*Problem description*: Begin at the line containing "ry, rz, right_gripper" in the entries below and end at the line containing "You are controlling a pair"; transcribe that range exactly and nothing outside it.

Records from a data source
════

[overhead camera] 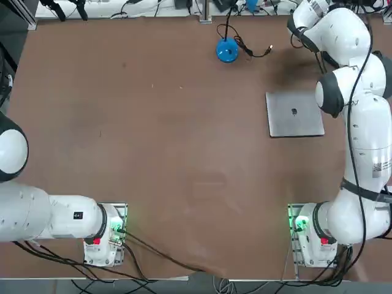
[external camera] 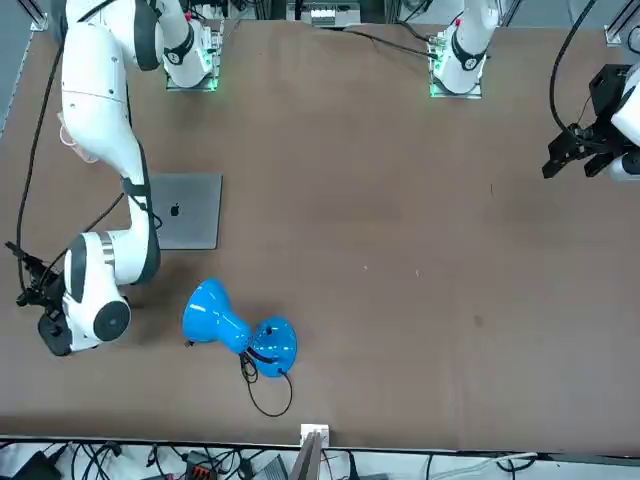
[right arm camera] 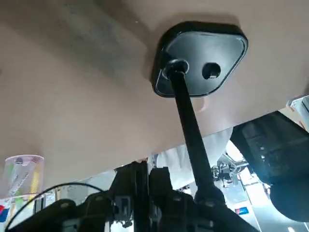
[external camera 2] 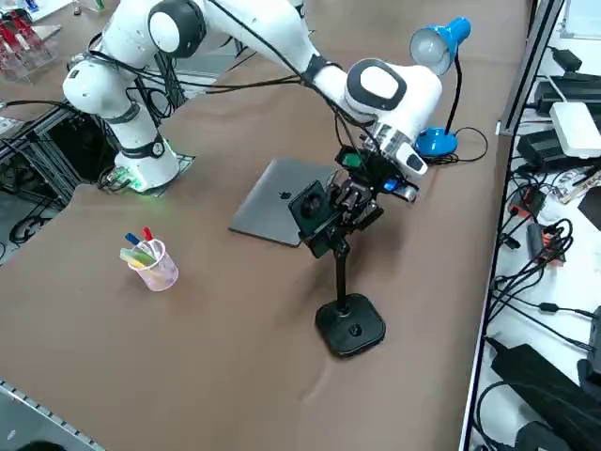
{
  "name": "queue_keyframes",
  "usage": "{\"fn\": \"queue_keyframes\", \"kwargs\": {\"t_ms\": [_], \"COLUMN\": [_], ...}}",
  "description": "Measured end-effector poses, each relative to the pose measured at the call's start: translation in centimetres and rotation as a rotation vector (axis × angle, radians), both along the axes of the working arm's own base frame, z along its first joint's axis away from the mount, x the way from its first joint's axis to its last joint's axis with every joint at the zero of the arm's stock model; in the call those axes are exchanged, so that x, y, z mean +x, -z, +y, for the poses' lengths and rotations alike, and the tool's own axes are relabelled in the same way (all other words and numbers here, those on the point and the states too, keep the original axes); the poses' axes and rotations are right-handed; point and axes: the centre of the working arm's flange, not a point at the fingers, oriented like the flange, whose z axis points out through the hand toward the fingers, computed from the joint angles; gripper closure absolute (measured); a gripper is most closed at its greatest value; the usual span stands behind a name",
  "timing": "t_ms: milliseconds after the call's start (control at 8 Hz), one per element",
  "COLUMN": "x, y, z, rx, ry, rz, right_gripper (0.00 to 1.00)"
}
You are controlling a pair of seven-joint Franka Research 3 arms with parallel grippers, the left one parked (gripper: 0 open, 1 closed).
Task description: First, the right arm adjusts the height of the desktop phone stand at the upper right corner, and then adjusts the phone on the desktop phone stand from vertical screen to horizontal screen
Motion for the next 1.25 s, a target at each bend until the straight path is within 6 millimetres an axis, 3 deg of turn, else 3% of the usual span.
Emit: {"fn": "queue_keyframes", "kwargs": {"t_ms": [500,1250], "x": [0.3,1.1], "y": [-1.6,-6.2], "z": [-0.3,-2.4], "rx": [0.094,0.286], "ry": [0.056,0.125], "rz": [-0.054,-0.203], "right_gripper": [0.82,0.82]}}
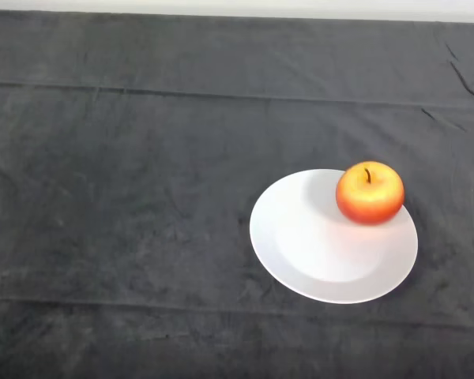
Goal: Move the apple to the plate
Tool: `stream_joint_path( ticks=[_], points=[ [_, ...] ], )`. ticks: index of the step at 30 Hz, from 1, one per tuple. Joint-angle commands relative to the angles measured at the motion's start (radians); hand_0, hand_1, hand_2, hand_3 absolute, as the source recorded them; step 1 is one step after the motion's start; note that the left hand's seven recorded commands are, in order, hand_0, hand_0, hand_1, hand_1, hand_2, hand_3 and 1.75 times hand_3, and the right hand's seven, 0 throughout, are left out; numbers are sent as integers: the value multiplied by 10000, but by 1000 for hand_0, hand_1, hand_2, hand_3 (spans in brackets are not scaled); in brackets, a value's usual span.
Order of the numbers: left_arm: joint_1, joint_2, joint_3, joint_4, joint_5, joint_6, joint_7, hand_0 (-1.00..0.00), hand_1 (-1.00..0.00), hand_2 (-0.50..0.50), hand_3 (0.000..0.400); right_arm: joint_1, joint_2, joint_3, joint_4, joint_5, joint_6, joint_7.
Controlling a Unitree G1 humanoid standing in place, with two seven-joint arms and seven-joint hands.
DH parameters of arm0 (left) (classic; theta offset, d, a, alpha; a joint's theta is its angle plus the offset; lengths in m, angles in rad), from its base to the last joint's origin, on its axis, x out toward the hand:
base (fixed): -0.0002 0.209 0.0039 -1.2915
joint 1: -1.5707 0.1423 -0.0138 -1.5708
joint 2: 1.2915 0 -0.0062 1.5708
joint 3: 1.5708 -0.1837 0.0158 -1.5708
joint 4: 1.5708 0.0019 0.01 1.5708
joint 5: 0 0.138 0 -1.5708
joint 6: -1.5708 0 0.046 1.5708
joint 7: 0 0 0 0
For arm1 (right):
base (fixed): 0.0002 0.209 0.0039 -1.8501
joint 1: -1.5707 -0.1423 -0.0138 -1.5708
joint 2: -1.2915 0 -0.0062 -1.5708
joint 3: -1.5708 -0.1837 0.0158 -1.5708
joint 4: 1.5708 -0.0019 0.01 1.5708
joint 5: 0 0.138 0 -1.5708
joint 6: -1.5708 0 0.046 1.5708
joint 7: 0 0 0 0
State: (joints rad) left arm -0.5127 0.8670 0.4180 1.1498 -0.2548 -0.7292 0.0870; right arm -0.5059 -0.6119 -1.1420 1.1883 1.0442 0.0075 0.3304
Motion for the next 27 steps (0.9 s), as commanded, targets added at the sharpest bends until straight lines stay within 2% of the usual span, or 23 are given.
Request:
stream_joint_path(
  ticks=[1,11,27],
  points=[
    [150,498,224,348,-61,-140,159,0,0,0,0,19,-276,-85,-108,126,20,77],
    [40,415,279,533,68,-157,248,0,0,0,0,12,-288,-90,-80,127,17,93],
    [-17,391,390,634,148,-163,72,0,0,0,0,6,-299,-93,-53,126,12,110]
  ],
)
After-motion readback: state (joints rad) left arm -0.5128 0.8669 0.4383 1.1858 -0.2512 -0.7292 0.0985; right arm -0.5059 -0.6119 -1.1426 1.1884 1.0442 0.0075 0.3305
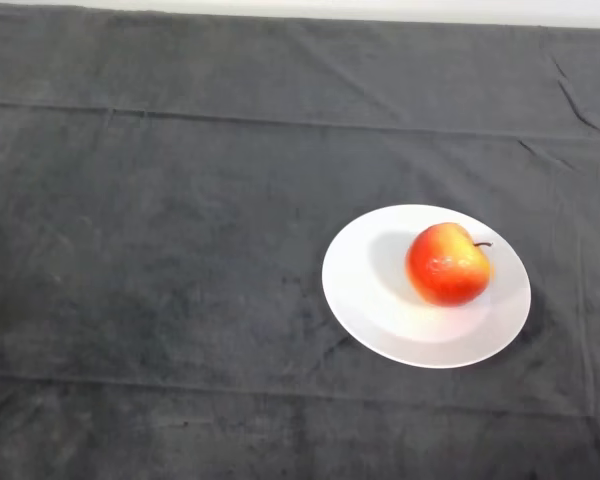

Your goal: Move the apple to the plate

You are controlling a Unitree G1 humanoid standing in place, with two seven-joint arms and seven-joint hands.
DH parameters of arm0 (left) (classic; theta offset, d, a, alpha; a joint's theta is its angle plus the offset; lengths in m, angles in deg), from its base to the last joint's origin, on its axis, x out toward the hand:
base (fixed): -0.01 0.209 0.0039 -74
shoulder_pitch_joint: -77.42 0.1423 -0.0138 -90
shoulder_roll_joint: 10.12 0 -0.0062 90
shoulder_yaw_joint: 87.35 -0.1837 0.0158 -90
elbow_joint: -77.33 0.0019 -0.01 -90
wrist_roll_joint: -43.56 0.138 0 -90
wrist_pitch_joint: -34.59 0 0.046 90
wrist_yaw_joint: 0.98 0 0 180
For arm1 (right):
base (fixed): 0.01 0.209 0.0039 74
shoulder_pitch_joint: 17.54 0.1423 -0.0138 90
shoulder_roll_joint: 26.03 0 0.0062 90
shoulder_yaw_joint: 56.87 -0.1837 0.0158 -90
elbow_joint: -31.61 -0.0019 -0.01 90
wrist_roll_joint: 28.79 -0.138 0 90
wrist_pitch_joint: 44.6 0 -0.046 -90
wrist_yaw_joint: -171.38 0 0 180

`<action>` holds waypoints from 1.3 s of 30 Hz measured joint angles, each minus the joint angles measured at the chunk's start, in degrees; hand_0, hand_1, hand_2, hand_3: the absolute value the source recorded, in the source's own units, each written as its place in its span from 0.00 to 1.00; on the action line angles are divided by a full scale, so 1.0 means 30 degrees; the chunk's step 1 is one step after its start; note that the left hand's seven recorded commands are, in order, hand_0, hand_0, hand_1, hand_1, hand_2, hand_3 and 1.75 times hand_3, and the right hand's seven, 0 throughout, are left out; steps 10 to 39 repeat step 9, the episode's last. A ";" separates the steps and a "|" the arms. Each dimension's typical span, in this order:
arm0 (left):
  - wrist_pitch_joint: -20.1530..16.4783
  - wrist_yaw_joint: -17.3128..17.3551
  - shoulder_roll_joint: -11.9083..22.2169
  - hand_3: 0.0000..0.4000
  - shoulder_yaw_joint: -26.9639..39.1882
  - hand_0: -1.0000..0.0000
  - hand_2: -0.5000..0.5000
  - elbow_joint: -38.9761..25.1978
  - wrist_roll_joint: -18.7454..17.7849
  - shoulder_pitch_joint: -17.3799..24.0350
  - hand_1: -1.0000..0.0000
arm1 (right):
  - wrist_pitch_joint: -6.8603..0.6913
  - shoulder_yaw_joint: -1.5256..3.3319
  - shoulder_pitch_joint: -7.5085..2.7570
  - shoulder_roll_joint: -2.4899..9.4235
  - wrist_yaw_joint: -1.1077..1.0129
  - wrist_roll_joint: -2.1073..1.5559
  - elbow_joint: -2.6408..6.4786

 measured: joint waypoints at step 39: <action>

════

*Solution to the exercise*:
  "COLUMN": "x, y, z, rx, ry, rz, right_gripper (0.00 to 1.00)"
}
You are controlling a pair of seven-joint Franka Research 3 arms with parallel grippers, the left one parked (gripper: 0 open, 1 closed).

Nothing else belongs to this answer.